3. Results and Discussion

3.1. Characterization and Melting Behavior of Fayalite Slag

To verify the phase constitution and chemical characteristics of the fayalite-based slag employed as the refining slag in this study, X-ray diffraction (XRD) and scanning electron microscopy coupled with energy-dispersive spectroscopy (SEM–EDS) were conducted. As shown in Figure 5, the diffraction peaks of the slag were predominantly indexed to fayalite (Fe₂SiO₄), indicating that the slag matrix is governed by a fayalite phase. In addition, weak reflections attributable to magnetite (Fe₃O₄) were detected as a secondary phase. The presence of magnetite is consistent with the partially oxidized nature commonly observed in industrial non-ferrous smelting slags and does not alter the identification of the slag as a fayalite-dominant system under the present conditions.
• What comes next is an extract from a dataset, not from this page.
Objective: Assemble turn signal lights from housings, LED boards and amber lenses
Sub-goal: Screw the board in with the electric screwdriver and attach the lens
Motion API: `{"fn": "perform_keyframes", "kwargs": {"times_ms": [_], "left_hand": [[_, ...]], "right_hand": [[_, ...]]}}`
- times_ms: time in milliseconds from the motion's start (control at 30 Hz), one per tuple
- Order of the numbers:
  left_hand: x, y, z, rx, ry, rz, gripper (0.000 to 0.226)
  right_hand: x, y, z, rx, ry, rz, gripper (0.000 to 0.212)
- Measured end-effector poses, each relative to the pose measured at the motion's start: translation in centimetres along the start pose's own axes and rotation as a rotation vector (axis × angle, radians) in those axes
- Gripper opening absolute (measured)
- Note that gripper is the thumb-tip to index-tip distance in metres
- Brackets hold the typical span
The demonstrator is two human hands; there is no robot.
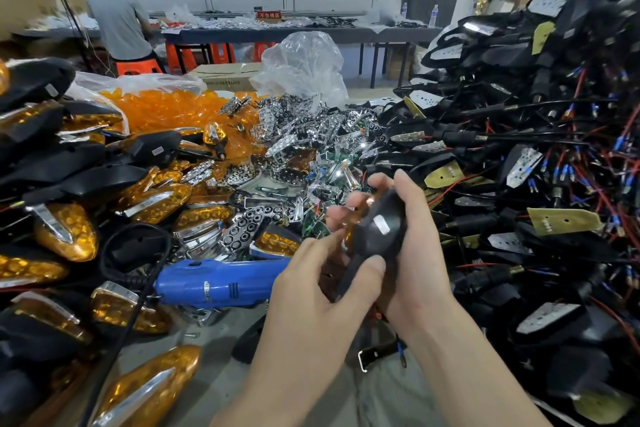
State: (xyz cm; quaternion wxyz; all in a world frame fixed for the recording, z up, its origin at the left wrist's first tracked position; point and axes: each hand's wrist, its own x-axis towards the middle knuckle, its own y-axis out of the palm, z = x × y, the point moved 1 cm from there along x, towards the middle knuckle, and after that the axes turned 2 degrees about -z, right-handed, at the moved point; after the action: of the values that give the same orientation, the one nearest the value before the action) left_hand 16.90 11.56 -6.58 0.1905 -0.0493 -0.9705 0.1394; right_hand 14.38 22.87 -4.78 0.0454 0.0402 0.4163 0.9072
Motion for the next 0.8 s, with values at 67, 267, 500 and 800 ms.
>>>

Local chemical composition of the representative phase was further examined by SEM–EDS, and the quantitative results are summarized in

Table 2. Chemical composition of the fayalite-based slag determined by SEM–EDS (wt.%).

Element	Fe	Si	O	Al	C	Sum.
wt.%	62.98	16.01	14.35	3.59	3.07	100

. After normalization to the Fe–Si–O system, the measured composition closely approached the stoichiometric ratio of Fe₂SiO₄, in agreement with the XRD results. Minor amounts of Al and C were also detected, which can be attributed to typical impurities originating from industrial slag feedstock and/or sample handling. Considering their low concentrations, these minor components were not expected to dominate the phase assemblage or significantly modify the melting behavior of the fayalite matrix within the temperature window investigated.
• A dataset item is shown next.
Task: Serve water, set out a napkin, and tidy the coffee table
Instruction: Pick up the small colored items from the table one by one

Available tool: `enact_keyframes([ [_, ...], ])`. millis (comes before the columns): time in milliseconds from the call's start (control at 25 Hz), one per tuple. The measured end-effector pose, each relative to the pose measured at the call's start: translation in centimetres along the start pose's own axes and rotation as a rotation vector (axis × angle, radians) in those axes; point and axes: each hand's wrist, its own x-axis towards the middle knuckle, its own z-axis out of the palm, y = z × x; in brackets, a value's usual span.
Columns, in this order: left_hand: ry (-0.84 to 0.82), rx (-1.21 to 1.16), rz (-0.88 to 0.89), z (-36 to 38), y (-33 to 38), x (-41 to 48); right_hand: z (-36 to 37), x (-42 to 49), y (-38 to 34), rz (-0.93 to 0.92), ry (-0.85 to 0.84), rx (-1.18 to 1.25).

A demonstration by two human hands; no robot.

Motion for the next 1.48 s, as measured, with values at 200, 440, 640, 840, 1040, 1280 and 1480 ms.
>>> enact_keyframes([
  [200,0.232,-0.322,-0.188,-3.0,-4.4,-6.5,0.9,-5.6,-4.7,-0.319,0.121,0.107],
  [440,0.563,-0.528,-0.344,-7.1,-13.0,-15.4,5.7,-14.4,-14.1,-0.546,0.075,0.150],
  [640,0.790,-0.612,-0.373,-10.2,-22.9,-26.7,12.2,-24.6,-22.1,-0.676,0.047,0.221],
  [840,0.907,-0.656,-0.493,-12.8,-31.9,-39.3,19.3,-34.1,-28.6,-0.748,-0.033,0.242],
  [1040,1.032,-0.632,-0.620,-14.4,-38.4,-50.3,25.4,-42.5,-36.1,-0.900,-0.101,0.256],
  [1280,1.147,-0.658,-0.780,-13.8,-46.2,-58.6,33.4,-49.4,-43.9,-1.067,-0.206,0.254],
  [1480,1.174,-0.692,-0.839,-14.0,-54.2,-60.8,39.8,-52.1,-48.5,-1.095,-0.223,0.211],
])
The melting behavior of the slag was assessed based on the binary FeO–SiO₂ phase diagram (Figure 6). In the FeO–SiO₂ system, the composition near fayalite (Fe₂SiO₄) transitions to a liquid phase at approximately 1185–1205 °C, and a broad liquid field is retained above 1200 °C over a wide compositional range. This implies that, in the high-temperature regime adopted for the sulfidation–slag refining experiments, the fayalite-based slag can remain sufficiently molten, thereby providing adequate fluidity to promote interfacial reactions and phase separation. Therefore, from the standpoint of slag fusibility and stability, the fayalite slag employed herein is suitable for high-temperature refining where intimate contact between metal, sulfide, and slag phases is required. The detailed selection of the experimental temperature range is further discussed in the following section in conjunction with the thermodynamic feasibility of the sulfidation reactions.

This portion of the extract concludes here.